Their advice isn’t limited to my parenting either. We walked through our new house today and received quite a few comments there as well. I commented that it didn’t look like there was alot left to do, that it shouldn’t take the builders another month to finish. My parents started listing off all the stuff left, and how long it takes to install individual pot lights. They act like we should know this information, and you can hear the unspoken question in their tone of ‘are you stupid?’.
Last summer, when I was still pregnant, the conversations with them revolved around Court getting his drivers license so he could drive me to the hospital. Every time we talked to them, every time we saw them, it was brought up and hashed over yet again. My dad would look at me and ask me when Court was getting his license – with him standing right beside me. It was a major point of contention, and the way they hounded us about it upset me every time. Eventually during one visit with them, as soon as they asked about his license I explained that it was a subject that greatly upset me and I’d prefer we didn’t discuss it. You see, I thought I was doing the mature, adult-like thing by saying this. And let me tell you it took ALOT of guts to be able to say it. And needless to say I stormed out in tears because they brought it up again a while later and wouldn’t drop it.

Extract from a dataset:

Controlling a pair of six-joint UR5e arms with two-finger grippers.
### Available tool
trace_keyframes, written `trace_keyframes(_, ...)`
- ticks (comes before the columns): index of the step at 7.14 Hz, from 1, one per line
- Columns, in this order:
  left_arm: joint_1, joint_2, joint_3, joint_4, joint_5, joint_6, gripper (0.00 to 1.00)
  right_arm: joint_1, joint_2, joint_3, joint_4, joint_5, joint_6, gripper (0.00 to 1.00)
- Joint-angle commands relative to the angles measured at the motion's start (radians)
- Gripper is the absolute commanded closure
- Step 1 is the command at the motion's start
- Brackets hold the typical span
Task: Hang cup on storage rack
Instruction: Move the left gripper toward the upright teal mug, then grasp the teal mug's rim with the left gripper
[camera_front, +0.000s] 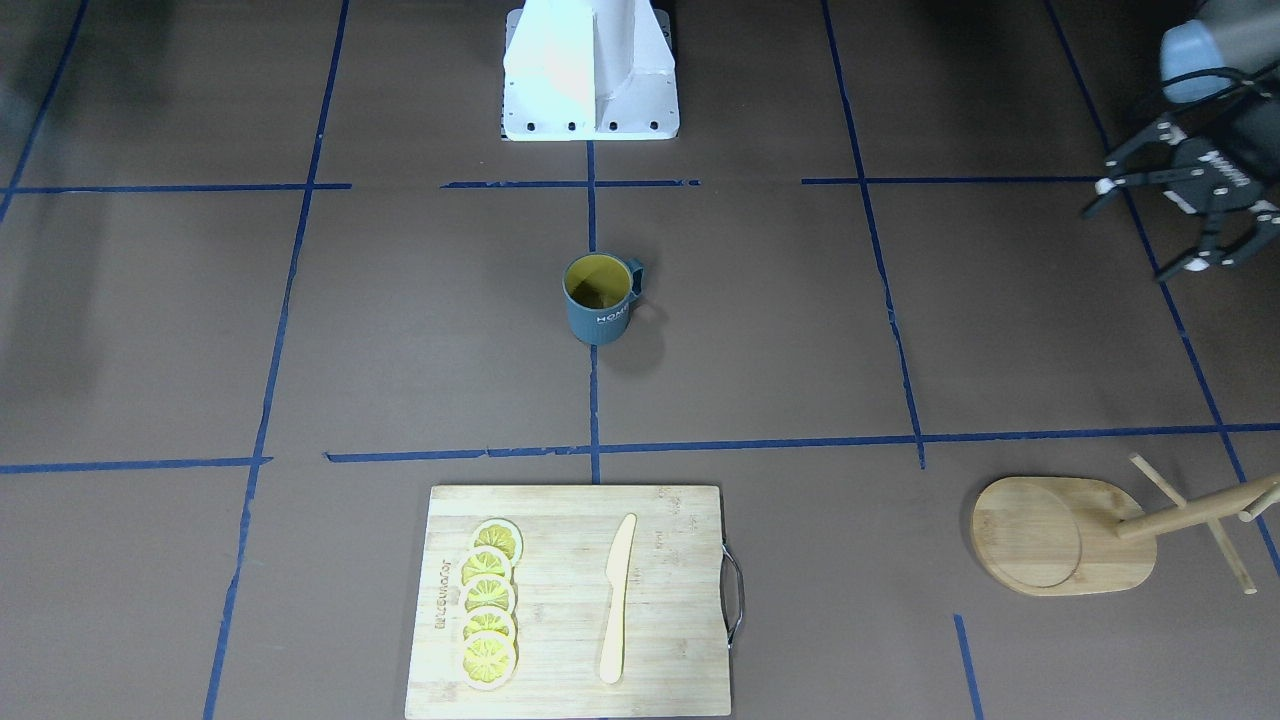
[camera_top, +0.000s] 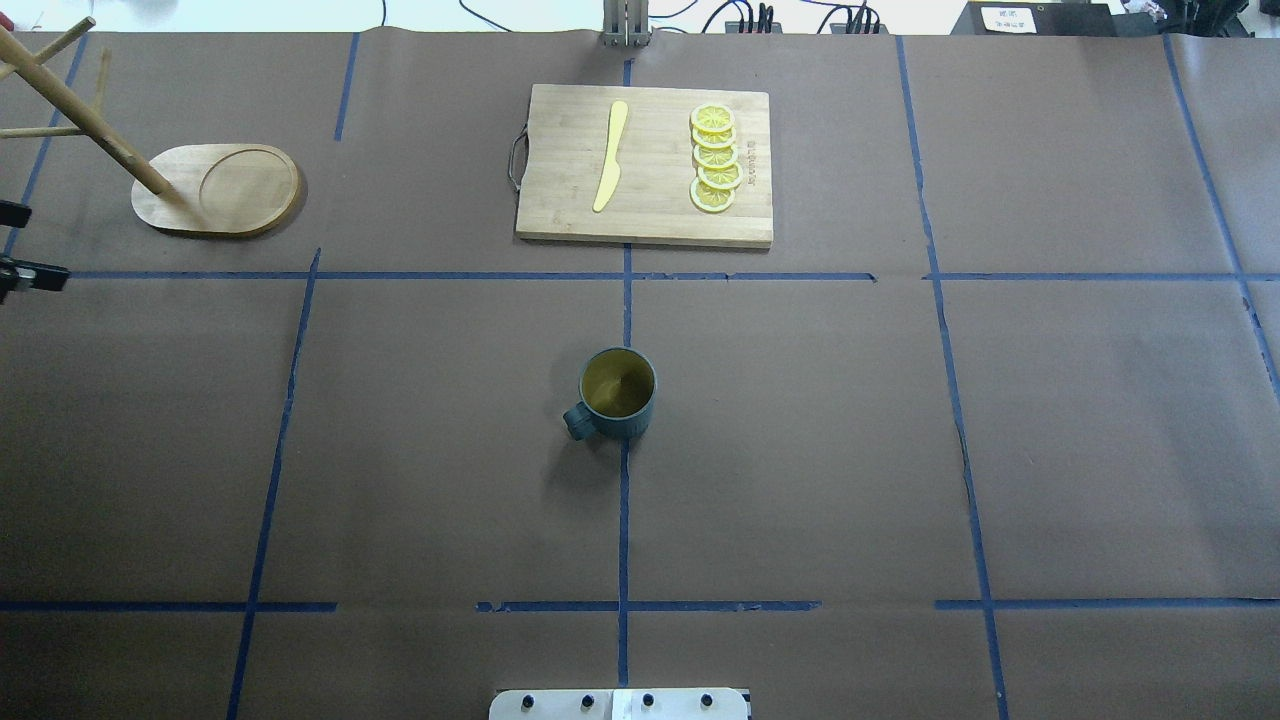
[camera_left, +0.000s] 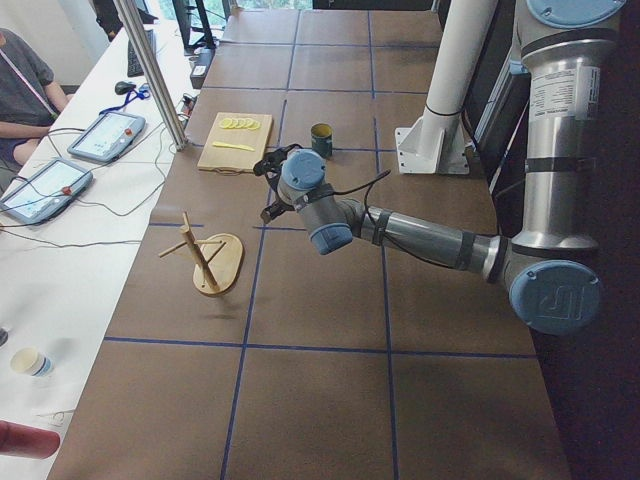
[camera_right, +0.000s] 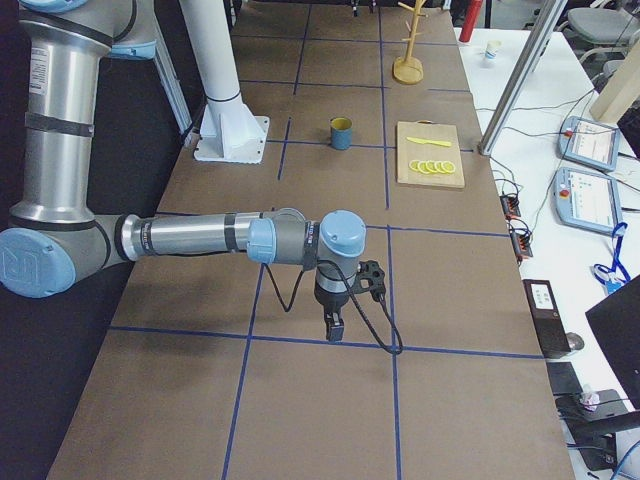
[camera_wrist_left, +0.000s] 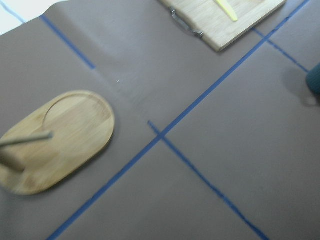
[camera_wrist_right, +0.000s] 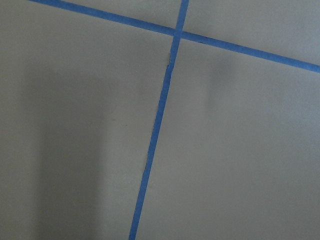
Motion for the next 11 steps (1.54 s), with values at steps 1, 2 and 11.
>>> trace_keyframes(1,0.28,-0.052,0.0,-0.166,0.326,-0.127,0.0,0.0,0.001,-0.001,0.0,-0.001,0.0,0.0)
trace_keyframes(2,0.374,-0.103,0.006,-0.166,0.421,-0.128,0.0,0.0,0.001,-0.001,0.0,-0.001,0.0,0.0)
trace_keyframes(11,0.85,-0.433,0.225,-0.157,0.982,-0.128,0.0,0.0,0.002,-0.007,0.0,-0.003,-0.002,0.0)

In the end, Court never got his license because as soon as he does, our insurance doubles and we can’t afford that.
I don’t know how to deal with this problem. I don’t know how to say to them that we do value their advice. They have more experience than us, they’ve been through things that we’re just starting to experience. They have valuable information to pass along to us. But advice is meant to be taken or ignored, depending on the receivee’s viewpoint. I want the freedom to ignore the advice if that’s what we choose to do. I know we’d be more receptive to what they have to say if they’d just word it differently, if they’d use a less critical tone of voice, if they weren’t oozing condescension. I don’t know how to approach them about this and not have it taken as an attack on them. I don’t know how to diplomatically tell them to *@&% off. Sometimes I feel like telling them if they want to raise a kid so bad, go have their own. And today my grandma said to tell them when we get to be their age we’ll have that much knowledge too. I don’t know how to say what I want to say, and be treated like a mature adult while doing it.
I just know I’m hurt and upset after almost every encounter with my dad or my step-mom. I dread going to see them, but know that I can’t avoid it. It feels poisonous. I don’t want Penny to pick up on those feelings from Court and I, and I’m not sure what to do.
Advice is welcome and solicited, but may be ignored.